A long line of people stretched through I Like Comics and down the block outside the Vancouver comic book store.
At the front of the line stood Cullen Stapleton. He’d been waiting about three hours for the comic book signing to begin. Stapleton left his home in Hillsboro, Ore., a little before 7 a.m. Saturday to snag his spot in line at I Like Comics, 1715 Broadway, in Vancouver. He’d actually gotten a ticket for the front of the line beforehand, but was still giddy enough to arrive extra early.
So why wait in line for hours for a few signatures?
Well, because Stapleton was getting more than a few signatures.
“For a lot of people, it’s the opportunity to see someone who created a piece of art and personalized it,” Stapleton said, comparing a comic book signing to seeing a favorite musician in concert. “For some, it’s like a religious experience.”
This comic book signing featured the six partners of Image Comics, based out of Portland. It drew a little more than 900 people. Image was founded in 1992 by a group of top artists from Marvel Comics, said Image partner and co-founder Erik Larsen. It has grown into the comic industry’s third-largest publisher.
“These were the superstars of the day,” Larsen said, 20 minutes before the signing started. “They’re still wildly popular creators who are in demand, and this doesn’t happen that often that we’ll get everybody together to do signings.”
Larsen, who was an artist on “Spider-Man” for Marvel and is the creator of “Savage Dragon” for Image Comics, was joined by his five other Image partners: Robert Kirkman (creator of “The Walking Dead”), Todd McFarlane (“Spawn”), Marc Silvestri (“Cyberforce”), Jim Valentino (“ShadowHawk”) and Eric Stephenson (“Nowhere Men”).
The signing was originally supposed to happen in December, but some of the guests became sick, and the event had to be postponed. The shop’s owner Chris Simons, and the guests, kept their commitments, and came through Saturday.
“This is a unique thing to have anywhere,” Simons said. “These six people haven’t come together for a signing.”
Valentino, the vice president of Image, said “it’s cool that people come out,” even on a cold, gray day. Larsen and Stephenson said the comic industry has changed over time. The business used to rely heavily on newstands, now it’s comic book shops such as I Like Comics that are showcasing comics.
The Portland area features close to 10 comic shops. It also has Milwaukie, Ore.-based Dark Horse Comics, the industry’s fourth-largest publisher, as well as Oni Press, an independent comic book and graphic novel publisher, operating locally. I Like Comics, which has 5,000 square feet of space, is the largest comic book shop in the Northwest, Simons told The Columbian in November.

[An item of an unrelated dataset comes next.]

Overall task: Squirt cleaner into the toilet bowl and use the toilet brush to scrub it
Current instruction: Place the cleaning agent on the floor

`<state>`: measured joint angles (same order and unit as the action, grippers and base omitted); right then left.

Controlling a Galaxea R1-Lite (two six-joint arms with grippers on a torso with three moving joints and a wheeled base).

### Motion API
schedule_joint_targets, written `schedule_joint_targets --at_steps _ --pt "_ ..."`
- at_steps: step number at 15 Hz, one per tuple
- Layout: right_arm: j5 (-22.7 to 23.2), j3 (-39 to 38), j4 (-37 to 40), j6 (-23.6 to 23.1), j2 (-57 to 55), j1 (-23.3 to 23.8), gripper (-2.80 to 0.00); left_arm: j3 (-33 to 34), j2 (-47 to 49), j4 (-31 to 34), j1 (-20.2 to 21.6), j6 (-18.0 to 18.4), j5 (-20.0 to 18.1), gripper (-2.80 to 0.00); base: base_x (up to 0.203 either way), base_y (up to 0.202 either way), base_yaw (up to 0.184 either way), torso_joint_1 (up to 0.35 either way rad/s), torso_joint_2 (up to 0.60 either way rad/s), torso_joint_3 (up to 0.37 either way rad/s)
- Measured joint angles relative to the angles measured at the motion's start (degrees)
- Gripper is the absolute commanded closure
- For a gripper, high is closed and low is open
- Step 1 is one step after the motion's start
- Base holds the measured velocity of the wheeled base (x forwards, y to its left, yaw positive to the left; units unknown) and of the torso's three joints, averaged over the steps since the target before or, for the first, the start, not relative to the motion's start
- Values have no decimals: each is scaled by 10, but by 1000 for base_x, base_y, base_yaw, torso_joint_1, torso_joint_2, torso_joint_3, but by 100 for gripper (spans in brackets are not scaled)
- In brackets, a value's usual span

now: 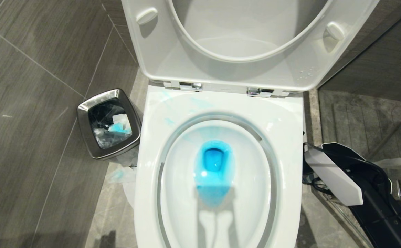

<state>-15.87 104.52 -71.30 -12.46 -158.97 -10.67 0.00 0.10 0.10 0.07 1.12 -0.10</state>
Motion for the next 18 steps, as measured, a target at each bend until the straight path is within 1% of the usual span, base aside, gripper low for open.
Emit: schedule_joint_targets --at_steps 18 --pt "4 2 21 11 9 0 0 0 0 1 0 -1 0 0 0 0 0 0 0 0"
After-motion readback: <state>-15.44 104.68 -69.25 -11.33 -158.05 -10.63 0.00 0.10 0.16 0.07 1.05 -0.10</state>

Robert Kirkman, who first published “The Walking Dead” in 2003, said it has been insane to see his comic book turn into one of the most popular shows on TV, since it began in 2010. As more movies and television shows are adapted from comic books and graphic novels, it can renew interest in the source material, and even spark a love of comics.
“I hear a lot about people going through the comic shop for the first time because they’ve watched the show and want to check out the comic,” Kirkman said. “It’s great to think that I might be contributing to people wanting to try comics for the first time.”
Saturday’s event was supposed to go from 11 a.m. to 2 p.m., but the signing lasted until 3:15 p.m. because of how long the line was. Kirkman found the showing inspiring.
“It gives me hope that if I keep around comics for another 15 to 20 years, people will still care about me as well,” he said. “It’s been inspiring to be around these guys and see how the fanbase continues to support them.”